§ **Exercise instructions**
Search each line of the data for the word "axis"; copy every line where it is found.

§ **Provided data**

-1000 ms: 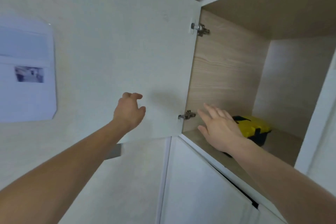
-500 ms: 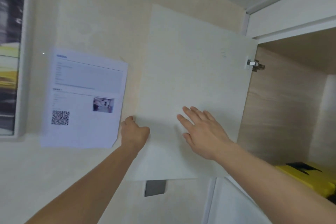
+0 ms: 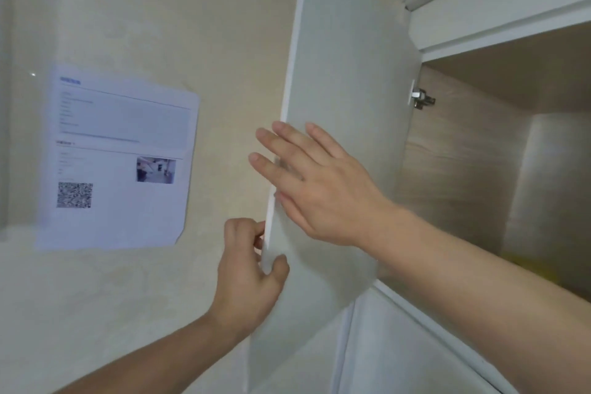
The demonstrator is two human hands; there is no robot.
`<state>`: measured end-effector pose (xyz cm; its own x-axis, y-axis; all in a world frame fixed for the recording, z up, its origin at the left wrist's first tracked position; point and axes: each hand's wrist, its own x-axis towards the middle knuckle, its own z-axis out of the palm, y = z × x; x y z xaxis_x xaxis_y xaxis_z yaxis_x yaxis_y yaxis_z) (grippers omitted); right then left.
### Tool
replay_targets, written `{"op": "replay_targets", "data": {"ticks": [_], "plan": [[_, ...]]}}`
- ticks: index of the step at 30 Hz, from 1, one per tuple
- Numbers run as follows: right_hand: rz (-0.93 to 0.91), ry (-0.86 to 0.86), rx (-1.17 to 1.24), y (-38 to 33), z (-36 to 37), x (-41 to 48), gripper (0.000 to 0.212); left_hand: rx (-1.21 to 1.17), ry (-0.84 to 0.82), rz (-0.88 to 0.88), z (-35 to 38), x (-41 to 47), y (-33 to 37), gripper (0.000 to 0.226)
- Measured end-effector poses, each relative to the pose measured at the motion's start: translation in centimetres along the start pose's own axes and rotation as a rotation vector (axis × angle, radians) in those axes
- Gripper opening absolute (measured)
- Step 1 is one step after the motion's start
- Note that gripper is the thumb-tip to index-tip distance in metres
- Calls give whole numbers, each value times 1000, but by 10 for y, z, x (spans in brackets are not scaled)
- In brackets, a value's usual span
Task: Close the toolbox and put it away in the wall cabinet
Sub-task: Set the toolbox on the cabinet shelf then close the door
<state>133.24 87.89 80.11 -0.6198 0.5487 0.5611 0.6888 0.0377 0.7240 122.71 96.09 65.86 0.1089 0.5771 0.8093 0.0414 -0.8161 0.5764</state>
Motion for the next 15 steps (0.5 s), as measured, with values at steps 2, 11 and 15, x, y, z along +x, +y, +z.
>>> {"op": "replay_targets", "data": {"ticks": [2,11,15], "plan": [[-37,9,-57,3,-19,-12,48,-64,-74,78,10,-16,26,37],[-38,-137,-303,53,-94,-128,41,-266,-305,182,98,-77,117,57],[29,-332,-386,82,-122,-183,46,-244,-387,367,141,-87,138,52]]}}
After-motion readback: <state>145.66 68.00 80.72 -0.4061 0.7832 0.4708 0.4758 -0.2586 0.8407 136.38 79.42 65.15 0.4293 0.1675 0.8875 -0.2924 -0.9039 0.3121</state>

§ **Completed exercise**
`<state>`: measured end-effector pose (xyz cm; its own x-axis, y-axis; all in a world frame fixed for the recording, z up, its origin at the left wrist's first tracked position; point and axes: each hand's wrist, its own x-axis towards the middle knuckle, its own z-axis out of the palm, y = z × x; x y z xaxis_x xaxis_y xaxis_z yaxis_x yaxis_y yaxis_z) (grippers omitted); right then left.
- Measured end-effector poses, each relative to the pose measured at the motion's start: translation in centimetres along the start pose's own axes and rotation as a rotation vector (axis × angle, radians) in those axes

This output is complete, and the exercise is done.